* **TASK GOAL**: Exclude the pictures and reproduce the remaining data exactly as written.

* **DATA EXCERPT**:
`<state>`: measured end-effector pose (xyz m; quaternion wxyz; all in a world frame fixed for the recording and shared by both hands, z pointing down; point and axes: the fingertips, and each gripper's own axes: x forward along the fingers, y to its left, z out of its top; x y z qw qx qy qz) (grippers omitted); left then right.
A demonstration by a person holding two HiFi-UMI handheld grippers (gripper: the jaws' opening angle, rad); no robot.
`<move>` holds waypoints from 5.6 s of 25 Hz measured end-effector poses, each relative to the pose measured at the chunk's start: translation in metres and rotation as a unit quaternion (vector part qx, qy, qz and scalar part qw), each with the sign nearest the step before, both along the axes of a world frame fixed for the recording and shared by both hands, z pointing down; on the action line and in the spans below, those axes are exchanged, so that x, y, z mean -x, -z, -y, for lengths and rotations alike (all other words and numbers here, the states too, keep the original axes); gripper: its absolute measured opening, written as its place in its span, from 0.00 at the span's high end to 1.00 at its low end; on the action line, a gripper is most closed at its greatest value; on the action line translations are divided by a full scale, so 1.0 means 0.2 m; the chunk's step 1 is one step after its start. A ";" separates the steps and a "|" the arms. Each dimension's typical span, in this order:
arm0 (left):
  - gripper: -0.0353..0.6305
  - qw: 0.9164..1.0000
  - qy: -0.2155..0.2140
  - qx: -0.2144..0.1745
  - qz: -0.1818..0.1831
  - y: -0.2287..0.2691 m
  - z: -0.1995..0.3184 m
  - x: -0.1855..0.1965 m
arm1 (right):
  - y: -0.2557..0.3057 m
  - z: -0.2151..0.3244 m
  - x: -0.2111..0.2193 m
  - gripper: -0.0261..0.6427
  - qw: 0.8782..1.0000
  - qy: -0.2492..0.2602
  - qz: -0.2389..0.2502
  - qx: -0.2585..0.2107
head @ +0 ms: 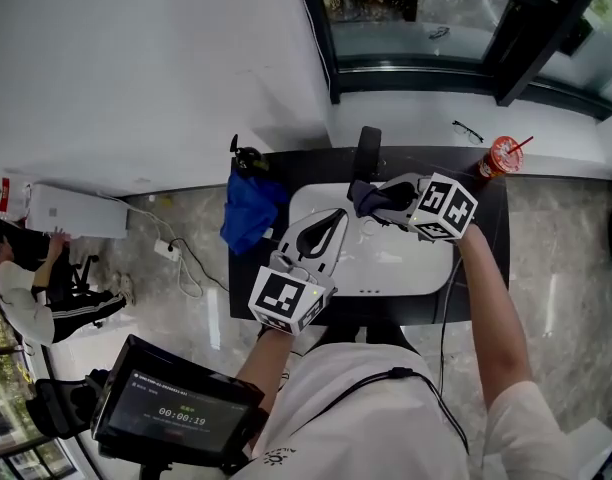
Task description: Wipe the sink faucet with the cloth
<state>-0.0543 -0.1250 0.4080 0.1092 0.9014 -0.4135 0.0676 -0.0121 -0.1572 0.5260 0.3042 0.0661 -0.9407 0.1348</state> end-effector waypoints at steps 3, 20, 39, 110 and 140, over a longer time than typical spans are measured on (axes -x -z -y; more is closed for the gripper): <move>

* **ANSWER SECTION**:
`<state>`: measured end-effector pose (xyz m; quaternion wxyz; all in a world frame fixed for the recording and shared by both hands, z pointing down; point and axes: the fingertips, and each gripper's own axes: x forward along the fingers, y to its left, z out of its top; x y z qw qx qy qz) (grippers omitted); left then right.
A demonstration by a person holding two HiFi-UMI handheld grippers (gripper: the jaws' opening angle, rad); no robot.
`<move>` holds waypoints from 5.6 s of 25 Hz measured end-effector poses, each relative to the pose measured at the chunk's start: translation in metres and rotation as a unit quaternion (vector part qx, qy, qz and scalar part qw), each with the sign nearest the step before, both along the axes of a world frame fixed for the recording and shared by both hands, z pointing down; on the action line and in the spans below, those axes are exchanged, so that x, y, z mean -x, -z, -y, for lengths and rotations alike (all other words and numbers here, the states too, keep the original axes); gripper: its absolute measured opening, written as its place in its span, from 0.00 at the span's high end to 1.00 at its low end; on the action line, a gripper is most closed at its greatest value; on the action line translations are divided by a full scale, so 1.0 means 0.2 m; the chunk's step 1 is one step after its start. A ";" separates the steps and a "|" the arms. Each dimension's typical span, in this order:
arm0 (left):
  - gripper: -0.0353..0.6305
  - qw: 0.9164..1.0000
  - qy: -0.2155..0.2140
  - qx: -0.2144..0.1745
  - qz: -0.1818..0.1831
  - y: -0.2287..0.2691 m
  - z: -0.1995..0.3184 m
  - x: -0.1855..0.1965 m
arm1 (right):
  - y: -0.2557..0.3057 m
  - z: -0.2151..0.3244 m
  - x: -0.2111..0.2193 m
  - gripper: -0.0261..0.6427
  - qw: 0.8782..1.0000
  - qy: -0.2492..0.2602
  - qz: -0.2389..0.2502
  - qx: -0.2585..0.2107
head @ +0 ms: 
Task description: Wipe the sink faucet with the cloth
<state>-0.0543 -0.1250 0.4080 0.1092 0.9014 -0.4135 0.0676 -0.0121 -0.1572 0.5260 0.3042 0.0661 -0.9407 0.1348</state> end-effector waypoints at steps 3, 20, 39, 110 and 140, over a longer time than typical spans are measured on (axes -x -z -y; more is closed for the gripper): <move>

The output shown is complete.